Philip Hammond, the defence secretary, said today (WEDS) using unmanned aerial vehicles (UAVs) would be cheaper and less risky than developing an expensive new version of Nimrod, which was scrapped as part of the cuts set out in the 2010 Strategic Defence and Security Review (SDSR).
He also told MPs the Libya campaign had shown Nato’s over reliance on the US, and how it had “cruelly exposed” the limitations of the capabilities of some European countries. He called on Germany to take on more responsibilities within the alliance to boost its capability.
“It may be that we will move straight to unmanned reconnaissance vehicles that can do the task at lower cost and much less risk to the crew.”
The Nimrod spy planes were the mainstays of the RAF’s reconnaissance capability from the late 1960s until last year. An upgraded Nimrod fleet was due to come into service this year, but the £4bn programme was scrapped with ministers saying the project was too complicated, too costly, and had been delayed too often.
The announcement caused uproar among retired military chiefs, MPs, and senior civil servants within the Ministry of Defence who all warned the armed forces were losing a key maritime surveillance capability that the military relied upon.
In September, James Arbuthnot, the Tory chair of the defence select committee, raised further concerns about the loss of Nimrod, which was used to protect UK submarines and for detecting foreign submarines. It also had extensive eavesdropping equipment.

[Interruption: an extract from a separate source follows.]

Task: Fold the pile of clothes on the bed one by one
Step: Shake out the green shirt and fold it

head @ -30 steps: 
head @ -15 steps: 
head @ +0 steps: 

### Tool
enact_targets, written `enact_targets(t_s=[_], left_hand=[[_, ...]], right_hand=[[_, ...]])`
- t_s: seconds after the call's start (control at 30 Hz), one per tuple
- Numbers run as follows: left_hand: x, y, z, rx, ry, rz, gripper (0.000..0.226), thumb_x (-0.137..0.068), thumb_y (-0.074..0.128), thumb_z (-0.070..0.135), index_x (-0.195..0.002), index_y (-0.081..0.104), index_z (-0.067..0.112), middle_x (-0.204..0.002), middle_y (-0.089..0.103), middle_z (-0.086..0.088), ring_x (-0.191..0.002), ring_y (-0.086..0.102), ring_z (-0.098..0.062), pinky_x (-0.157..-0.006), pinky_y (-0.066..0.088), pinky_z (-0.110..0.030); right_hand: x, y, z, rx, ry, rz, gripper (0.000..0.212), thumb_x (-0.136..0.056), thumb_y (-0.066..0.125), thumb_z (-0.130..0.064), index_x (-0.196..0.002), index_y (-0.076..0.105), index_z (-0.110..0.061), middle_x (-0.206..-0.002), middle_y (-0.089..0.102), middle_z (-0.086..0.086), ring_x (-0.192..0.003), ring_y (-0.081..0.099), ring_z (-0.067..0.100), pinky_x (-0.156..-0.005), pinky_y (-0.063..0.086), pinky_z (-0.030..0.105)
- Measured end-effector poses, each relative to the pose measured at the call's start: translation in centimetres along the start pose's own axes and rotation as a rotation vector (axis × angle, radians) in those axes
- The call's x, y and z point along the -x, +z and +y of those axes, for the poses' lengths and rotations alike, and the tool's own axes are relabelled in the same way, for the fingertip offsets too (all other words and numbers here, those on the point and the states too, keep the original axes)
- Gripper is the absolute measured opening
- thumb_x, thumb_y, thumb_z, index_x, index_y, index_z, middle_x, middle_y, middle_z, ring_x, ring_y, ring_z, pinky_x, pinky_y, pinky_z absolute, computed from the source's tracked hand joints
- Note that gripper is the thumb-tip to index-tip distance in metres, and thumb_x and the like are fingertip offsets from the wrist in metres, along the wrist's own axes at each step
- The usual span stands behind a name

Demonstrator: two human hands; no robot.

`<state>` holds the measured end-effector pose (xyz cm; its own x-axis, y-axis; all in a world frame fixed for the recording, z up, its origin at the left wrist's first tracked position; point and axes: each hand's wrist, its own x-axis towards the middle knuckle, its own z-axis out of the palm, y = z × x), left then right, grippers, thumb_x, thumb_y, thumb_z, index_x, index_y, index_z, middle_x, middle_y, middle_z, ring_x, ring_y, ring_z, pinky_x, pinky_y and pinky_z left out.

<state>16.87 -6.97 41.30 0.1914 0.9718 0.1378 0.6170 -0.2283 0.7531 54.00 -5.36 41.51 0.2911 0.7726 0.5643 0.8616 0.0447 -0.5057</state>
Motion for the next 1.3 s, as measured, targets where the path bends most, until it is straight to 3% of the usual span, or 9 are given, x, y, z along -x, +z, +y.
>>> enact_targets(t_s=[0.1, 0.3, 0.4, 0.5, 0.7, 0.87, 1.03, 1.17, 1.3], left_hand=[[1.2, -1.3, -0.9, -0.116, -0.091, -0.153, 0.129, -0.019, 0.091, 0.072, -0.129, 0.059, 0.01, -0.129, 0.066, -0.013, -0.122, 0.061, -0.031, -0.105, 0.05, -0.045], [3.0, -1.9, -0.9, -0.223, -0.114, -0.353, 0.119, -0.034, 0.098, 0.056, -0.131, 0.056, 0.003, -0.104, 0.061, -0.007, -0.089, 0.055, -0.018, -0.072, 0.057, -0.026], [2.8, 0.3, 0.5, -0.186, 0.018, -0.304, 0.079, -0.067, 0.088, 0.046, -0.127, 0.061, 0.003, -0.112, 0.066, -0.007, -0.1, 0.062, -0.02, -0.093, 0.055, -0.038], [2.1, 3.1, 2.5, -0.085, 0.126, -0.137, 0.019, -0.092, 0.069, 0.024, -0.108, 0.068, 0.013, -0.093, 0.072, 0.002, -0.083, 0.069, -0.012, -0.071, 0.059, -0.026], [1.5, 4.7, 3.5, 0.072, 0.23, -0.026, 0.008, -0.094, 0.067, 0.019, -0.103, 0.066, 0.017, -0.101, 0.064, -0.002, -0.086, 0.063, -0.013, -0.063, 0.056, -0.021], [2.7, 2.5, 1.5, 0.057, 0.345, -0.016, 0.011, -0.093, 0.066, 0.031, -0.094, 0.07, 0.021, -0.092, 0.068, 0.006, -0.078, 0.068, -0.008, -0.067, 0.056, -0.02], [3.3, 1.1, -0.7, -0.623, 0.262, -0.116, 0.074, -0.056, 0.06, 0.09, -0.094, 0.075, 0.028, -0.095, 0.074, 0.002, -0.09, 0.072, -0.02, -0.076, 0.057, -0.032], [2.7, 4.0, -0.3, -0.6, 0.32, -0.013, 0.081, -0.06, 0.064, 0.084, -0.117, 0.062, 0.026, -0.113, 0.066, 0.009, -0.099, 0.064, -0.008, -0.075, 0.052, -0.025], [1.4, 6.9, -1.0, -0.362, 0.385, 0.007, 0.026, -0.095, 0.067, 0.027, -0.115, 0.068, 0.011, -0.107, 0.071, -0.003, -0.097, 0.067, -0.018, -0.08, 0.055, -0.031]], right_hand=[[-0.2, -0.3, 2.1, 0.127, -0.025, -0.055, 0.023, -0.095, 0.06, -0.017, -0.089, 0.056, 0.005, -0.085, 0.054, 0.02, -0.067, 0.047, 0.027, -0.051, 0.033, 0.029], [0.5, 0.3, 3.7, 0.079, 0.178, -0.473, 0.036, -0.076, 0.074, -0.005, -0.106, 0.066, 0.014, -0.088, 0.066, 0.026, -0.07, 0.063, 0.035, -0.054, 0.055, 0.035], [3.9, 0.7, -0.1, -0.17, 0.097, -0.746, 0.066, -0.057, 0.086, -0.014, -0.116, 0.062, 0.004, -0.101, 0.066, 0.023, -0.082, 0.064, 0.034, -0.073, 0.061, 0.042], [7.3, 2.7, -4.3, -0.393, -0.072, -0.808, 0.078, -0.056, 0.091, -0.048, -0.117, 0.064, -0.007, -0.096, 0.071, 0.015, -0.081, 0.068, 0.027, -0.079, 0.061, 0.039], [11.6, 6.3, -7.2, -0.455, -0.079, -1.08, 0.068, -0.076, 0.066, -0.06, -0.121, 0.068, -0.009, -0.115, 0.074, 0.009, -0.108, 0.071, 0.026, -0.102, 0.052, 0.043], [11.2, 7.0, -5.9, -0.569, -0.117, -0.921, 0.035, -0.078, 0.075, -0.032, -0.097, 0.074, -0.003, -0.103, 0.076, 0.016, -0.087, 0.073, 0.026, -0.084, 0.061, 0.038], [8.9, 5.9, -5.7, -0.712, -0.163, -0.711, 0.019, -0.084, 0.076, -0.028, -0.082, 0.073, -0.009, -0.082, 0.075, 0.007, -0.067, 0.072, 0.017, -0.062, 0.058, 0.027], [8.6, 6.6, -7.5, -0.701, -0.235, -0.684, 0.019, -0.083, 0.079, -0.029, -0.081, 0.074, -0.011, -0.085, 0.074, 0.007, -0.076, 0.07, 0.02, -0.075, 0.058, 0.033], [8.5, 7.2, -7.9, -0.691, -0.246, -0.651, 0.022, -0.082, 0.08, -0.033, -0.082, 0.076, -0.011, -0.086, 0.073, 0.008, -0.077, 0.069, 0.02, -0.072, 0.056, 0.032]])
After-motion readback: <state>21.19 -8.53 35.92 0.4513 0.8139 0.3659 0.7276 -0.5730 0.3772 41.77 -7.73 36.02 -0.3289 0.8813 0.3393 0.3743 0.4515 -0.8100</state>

“We are unconvinced that the MoD has the capacity to respond to any escalation in the risks that may appear beyond the UK’s shores,” he said.
Giving evidence to MPs and peers, Hammond said the MoD was managing to cover the loss of the nine new Nimrods, sometimes with help from overseas armed forces.
“Clearly, maritime patrol aircraft was one of the capabilities we made a conscious decision to sacrifice in balancing the defence budget,” he said. “We are managing at the moment using a combination of other assets, occasionally using assets owned by allies to perform specific Nato tasks. It is clear in the medium term we will have to address that gap.”
Hammond also issued a blunt warning about Nato’s ability to cope with the US making Asia, rather than Europe, its strategic military priority, saying: “From a defence point of view we have to learn the lessons from Libya. On one level, it was successful and achieved its objectives. It also quite cruelly exposed some of the weaknesses of European Nato in a relatively limited scale of conflict. It stretched our collective resources to the very limit.
“There are some very clear things that we have to address if we want to … credibly intervene as a coherent force without large scale US support [for] minor interventions or stabilisation operations in North Africa or the Middle East. That is a reasonable aspiration for the US to have of their European partners.”
Hammond added that “an easy win” for Nato would be for Germany to play a more significant military role: “[We need] to persuade the Germans to engage more effectively with us and France … to reinforce the genuine deployable capabilities to Nato. The current German defence minister has that agenda in mind.”